From: Andries Brouwer <Andries.Brouwer@cwi.nl>
To: torvalds@osdl.org, akpm@osdl.org
Cc: linux-kernel@vger.kernel.org
Subject: [RFC] restricted overcommit
Date: Mon, 4 Oct 2004 14:44:08 +0200 [thread overview]
Message-ID: <20041004124407.GA9146@apps.cwi.nl> (raw)
[The below is just for discussion, not to be applied]
Below a trimmed down version of a patch I made a few days ago.
The exec.c part can be viewed as cleanup, except that it adds
an EXTRA_STACK_VM_PAGES, following a suggestion by Alan,
giving a guaranteed lower bound on the amount of stack available.
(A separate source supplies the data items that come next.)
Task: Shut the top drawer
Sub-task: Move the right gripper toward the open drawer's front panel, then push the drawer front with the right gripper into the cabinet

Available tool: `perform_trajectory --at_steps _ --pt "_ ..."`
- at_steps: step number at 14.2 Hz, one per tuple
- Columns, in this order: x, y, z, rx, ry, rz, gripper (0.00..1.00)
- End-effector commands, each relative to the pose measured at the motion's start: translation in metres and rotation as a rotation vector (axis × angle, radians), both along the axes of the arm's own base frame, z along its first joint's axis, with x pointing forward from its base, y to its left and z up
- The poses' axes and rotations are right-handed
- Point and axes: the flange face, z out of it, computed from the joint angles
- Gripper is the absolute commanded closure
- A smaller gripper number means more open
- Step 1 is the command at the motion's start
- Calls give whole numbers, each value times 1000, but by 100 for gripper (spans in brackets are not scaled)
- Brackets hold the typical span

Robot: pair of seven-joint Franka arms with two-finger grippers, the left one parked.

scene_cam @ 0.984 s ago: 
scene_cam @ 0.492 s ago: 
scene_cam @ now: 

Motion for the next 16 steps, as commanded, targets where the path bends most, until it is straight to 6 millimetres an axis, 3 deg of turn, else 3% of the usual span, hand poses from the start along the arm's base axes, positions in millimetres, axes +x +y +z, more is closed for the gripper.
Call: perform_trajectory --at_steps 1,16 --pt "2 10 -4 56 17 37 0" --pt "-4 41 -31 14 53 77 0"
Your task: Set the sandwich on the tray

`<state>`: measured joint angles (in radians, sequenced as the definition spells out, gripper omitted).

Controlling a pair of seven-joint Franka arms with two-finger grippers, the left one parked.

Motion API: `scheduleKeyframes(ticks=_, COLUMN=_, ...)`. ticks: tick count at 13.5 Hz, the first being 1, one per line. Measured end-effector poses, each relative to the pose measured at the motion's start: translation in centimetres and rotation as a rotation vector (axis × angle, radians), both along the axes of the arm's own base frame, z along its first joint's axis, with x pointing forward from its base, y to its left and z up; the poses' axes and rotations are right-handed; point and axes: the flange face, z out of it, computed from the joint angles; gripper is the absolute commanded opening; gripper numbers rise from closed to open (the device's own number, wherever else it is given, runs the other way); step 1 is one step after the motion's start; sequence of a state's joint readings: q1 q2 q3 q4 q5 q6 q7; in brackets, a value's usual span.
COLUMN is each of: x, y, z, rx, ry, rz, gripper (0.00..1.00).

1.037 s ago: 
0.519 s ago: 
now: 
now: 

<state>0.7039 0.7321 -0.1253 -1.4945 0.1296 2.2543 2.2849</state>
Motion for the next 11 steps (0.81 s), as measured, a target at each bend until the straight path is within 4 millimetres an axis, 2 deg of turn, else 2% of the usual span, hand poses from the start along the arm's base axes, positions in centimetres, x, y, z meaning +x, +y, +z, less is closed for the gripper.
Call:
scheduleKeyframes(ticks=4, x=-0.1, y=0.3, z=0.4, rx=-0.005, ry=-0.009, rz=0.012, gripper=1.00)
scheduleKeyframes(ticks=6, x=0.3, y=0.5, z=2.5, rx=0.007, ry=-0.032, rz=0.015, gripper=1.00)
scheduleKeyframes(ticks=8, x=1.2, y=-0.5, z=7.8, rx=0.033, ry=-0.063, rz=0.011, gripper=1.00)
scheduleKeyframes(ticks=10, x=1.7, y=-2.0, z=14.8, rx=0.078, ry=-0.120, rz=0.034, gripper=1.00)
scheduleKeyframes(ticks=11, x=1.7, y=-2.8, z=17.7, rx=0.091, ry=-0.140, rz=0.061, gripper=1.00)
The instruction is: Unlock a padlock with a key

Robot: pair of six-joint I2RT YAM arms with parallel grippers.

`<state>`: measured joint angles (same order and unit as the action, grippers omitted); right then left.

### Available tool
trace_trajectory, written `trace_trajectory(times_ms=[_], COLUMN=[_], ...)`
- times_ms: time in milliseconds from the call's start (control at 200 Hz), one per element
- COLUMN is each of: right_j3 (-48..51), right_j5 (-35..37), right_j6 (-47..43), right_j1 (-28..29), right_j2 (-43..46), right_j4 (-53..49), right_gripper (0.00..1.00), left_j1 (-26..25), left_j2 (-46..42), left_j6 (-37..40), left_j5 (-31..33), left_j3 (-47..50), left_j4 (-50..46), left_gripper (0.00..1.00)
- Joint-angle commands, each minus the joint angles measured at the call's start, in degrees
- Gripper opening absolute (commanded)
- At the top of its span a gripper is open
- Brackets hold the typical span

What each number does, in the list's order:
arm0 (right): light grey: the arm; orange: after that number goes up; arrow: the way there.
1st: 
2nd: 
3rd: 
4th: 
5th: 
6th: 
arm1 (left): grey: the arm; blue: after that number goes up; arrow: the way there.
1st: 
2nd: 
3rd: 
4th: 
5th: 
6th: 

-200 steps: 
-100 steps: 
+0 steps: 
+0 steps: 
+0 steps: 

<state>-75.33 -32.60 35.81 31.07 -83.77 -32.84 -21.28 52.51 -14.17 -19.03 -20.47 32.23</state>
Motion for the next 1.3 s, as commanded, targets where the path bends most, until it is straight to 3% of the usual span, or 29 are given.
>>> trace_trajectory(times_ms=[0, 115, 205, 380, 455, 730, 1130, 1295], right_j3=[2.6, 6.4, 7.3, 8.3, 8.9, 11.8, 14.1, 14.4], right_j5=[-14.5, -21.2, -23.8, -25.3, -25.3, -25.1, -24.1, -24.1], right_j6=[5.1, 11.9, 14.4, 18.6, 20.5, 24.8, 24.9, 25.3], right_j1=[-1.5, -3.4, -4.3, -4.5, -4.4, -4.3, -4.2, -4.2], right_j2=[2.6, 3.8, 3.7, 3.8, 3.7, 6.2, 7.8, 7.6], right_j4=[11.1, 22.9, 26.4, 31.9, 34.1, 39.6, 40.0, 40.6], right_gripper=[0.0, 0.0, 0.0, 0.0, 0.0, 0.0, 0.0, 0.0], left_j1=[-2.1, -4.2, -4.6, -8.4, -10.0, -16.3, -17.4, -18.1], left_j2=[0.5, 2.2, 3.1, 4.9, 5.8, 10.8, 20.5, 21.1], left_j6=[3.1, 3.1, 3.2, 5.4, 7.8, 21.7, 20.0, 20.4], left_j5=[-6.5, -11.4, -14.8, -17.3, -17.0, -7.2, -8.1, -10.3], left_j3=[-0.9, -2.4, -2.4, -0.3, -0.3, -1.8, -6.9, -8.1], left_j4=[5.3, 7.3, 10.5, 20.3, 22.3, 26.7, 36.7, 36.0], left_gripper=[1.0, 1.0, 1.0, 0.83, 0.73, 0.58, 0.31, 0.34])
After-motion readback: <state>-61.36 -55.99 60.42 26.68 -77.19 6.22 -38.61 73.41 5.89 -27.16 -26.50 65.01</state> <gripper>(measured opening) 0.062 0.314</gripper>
(Without any reasoning or experimenting I wrote 20, and have
not seen a segfault since.)
The security/commoncap.c part makes sure that something is left
for root, even when some user takes all he can, and also, that
something is left for the user, even after one of his buggy programs
ran away and took everything. (Of course he should have used
RLIMIT_AS, but nobody does.)
Given these two patches, one can do #echo 2 > /proc/sys/vm/overcommit_memory
and work as usual and not see an OOM anymore, provided there is enough
swap.
(What I wrote a few days ago was the slightly larger patch where
upon swapon/swapoff the no overcommit mode was enabled/disabled
when the amount of swap was at least twice the amount of physical
memory. Again, this factor 2 is mostly unmotivated.)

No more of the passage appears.